_WHAT THIS TASK INVOLVES:_ Before writing out the records, remove the pictures; keep everything else exact.

■ ■ ■ ■ ■

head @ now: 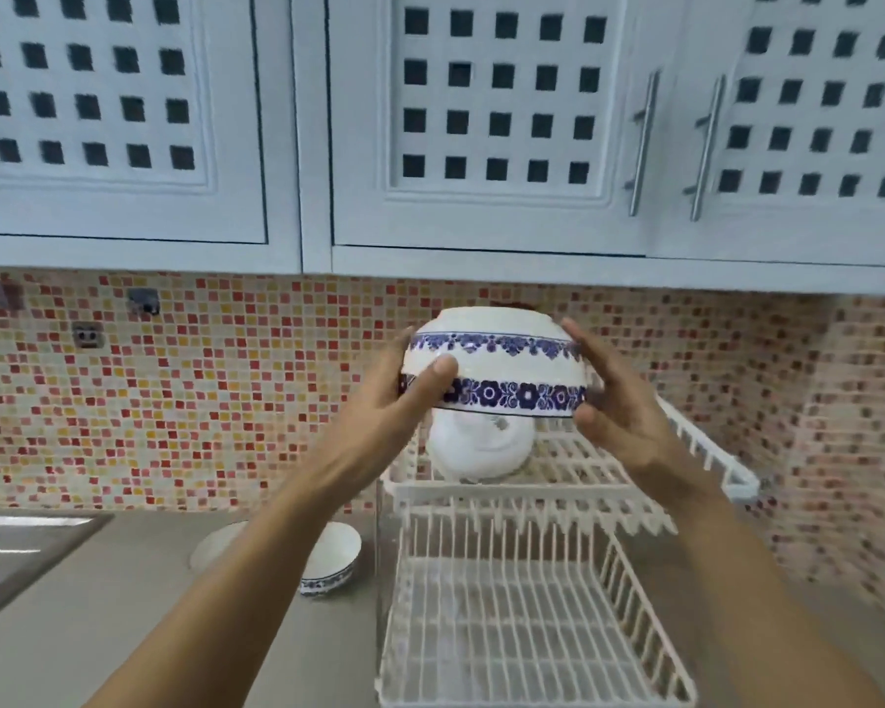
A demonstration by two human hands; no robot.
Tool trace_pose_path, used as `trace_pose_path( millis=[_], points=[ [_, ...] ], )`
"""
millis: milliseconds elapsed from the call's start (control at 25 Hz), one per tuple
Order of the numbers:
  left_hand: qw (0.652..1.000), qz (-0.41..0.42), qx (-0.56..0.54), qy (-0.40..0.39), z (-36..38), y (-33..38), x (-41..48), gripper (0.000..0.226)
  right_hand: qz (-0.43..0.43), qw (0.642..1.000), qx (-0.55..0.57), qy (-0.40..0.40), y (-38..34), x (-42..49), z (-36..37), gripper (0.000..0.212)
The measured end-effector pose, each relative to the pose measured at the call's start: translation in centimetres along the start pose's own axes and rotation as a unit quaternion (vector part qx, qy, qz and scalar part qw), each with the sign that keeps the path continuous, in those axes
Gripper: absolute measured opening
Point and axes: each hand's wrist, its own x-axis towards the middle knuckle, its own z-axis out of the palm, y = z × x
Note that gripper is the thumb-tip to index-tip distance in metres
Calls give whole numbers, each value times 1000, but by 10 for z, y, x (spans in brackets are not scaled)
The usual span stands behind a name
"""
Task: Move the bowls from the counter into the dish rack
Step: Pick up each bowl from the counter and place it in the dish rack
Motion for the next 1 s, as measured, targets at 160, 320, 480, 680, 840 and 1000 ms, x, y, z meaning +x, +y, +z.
trace_pose_path(
  millis=[160, 320, 480, 680, 840, 1000],
  points=[
    [999, 29, -2, -46, 78, 5, 58, 75, 45, 995, -73, -43, 27, 2, -102, 110],
    [995, 26, 71, -71, 132, -18, 104, 92, 143, 972, -157, -100, 70, 4, -162, 134],
    [960, -28, 240, -140, 159, -26, 140, 110, 169, 928, -284, -173, 101, 21, -192, 139],
    [905, -98, 347, -224, 180, -42, 163, 108, 138, 843, -450, -261, 134, 42, -200, 139],
    [883, -129, 364, -268, 193, -50, 166, 104, 149, 822, -464, -293, 149, 45, -195, 128],
    [868, -159, 380, -277, 203, -56, 168, 105, 154, 796, -495, -314, 158, 44, -190, 126]
  ],
)
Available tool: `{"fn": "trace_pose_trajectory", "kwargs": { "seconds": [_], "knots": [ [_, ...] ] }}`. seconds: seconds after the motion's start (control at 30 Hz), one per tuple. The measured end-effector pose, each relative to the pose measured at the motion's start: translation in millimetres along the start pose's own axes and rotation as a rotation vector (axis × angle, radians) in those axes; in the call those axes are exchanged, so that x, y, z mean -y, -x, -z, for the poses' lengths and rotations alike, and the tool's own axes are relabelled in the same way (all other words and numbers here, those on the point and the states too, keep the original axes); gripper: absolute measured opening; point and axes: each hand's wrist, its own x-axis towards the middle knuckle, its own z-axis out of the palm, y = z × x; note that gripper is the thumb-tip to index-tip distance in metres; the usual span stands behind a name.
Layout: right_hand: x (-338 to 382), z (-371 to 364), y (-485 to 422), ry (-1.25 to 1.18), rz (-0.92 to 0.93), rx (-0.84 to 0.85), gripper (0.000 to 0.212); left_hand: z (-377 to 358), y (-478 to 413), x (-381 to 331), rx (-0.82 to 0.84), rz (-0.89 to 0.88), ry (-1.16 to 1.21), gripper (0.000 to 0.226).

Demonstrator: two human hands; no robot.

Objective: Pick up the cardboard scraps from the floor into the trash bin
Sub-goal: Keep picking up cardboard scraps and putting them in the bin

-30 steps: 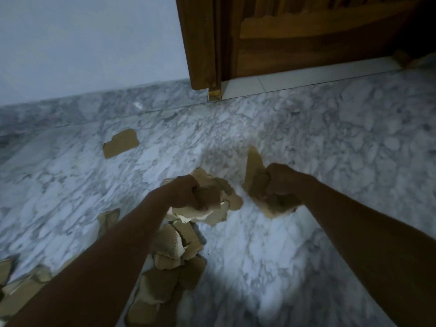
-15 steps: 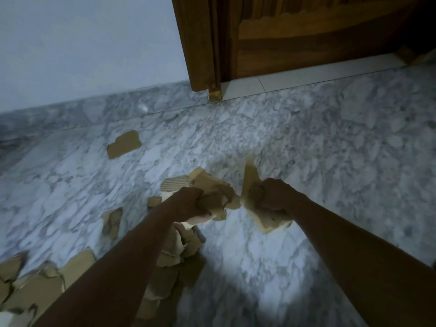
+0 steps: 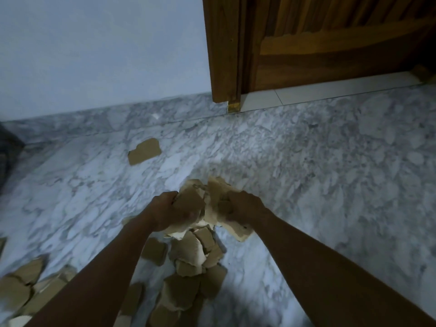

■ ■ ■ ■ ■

_EXPECTED OUTPUT:_
head @ now: 
A demonstration by two human hands; no robot.
Tool trace_pose_path, used as `trace_pose_path( millis=[_], points=[ [_, ...] ], )`
"""
millis: milliseconds elapsed from the call's start (control at 25 Hz), one per tuple
Order of the numbers:
  left_hand: qw (0.652..1.000), qz (-0.41..0.42), qx (-0.56..0.54), qy (-0.40..0.39), z (-36..38), y (-33..38), x (-41..48), gripper (0.000..0.226)
  right_hand: qz (-0.43..0.43), qw (0.642..1.000), qx (-0.55..0.57), qy (-0.40..0.40), y (-38..34), x (-42..49), z (-36..37), gripper (0.000..0.212)
The measured end-effector pose, each relative to the pose measured at the call's start: translation in centimetres along the start pose's own axes and rotation as a unit quaternion (vector part qx, qy, qz and scalar part qw), each with the sign that keeps the path continuous, in those axes
Gripper: absolute measured opening
Point and axes: each hand's wrist, its own x-axis towards the middle knuckle, its own z-axis out of the palm, y = z × x
Note that gripper is the thumb-tip to index-tip distance in metres
Calls give whole numbers, each value times 1000, but by 10 for z, y, x (spans in brackets are not scaled)
The usual span stands behind a name
"""
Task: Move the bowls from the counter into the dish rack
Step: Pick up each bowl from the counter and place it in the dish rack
Motion for the next 1 s, as measured, targets at 160, 320, 480, 680, 840 and 1000 ms, x, y, z meaning +x, +y, +z.
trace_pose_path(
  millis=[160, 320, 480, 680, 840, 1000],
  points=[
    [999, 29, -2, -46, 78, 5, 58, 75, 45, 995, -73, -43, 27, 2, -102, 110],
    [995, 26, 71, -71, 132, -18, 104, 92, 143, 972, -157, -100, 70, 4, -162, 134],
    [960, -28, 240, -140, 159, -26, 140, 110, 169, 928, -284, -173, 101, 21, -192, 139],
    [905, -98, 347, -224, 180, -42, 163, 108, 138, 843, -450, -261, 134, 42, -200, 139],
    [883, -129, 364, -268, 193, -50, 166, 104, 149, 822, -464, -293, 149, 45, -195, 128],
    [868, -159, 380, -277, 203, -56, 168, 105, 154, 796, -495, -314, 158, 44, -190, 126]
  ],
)
Available tool: `{"fn": "trace_pose_trajectory", "kwargs": { "seconds": [_], "knots": [ [_, ...] ] }}`. seconds: seconds after the motion's start (control at 30 Hz), one per tuple. The measured end-effector pose, each relative to the pose measured at the motion's start: translation in millimetres along the start pose's own axes and rotation as a rotation vector (axis × angle, radians) in those axes; in the call those axes are exchanged, so that x, y, z mean -y, -x, -z, for the poses' lengths and rotations alike, and the tool's own axes are relabelled in the same way (all other words and numbers here, those on the point and the states too, keep the original axes); gripper: absolute measured opening; point and axes: each hand's wrist, its own x-axis towards the middle knuckle, its own z-axis out of the palm, y = z × x; note that gripper is the thumb-tip to index-tip distance in metres; the usual span stands behind a name.
Layout: right_hand: x (-338 to 382), z (-371 to 364), y (-485 to 422), ry (-1.25 to 1.18), rz (-0.92 to 0.93), rx (-0.84 to 0.85), gripper (0.000 to 0.212); left_hand: z (-377 to 358), y (-478 to 413), x (-381 to 331), rx (-0.82 to 0.84), rz (-0.89 to 0.88), ry (-1.16 to 1.21), gripper (0.000 to 0.226).

Demonstrator: two human hands; no robot.

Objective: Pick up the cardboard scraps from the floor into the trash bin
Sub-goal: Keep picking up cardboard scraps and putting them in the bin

-30 steps: 
-15 steps: 
+0 steps: 

No more output will be produced.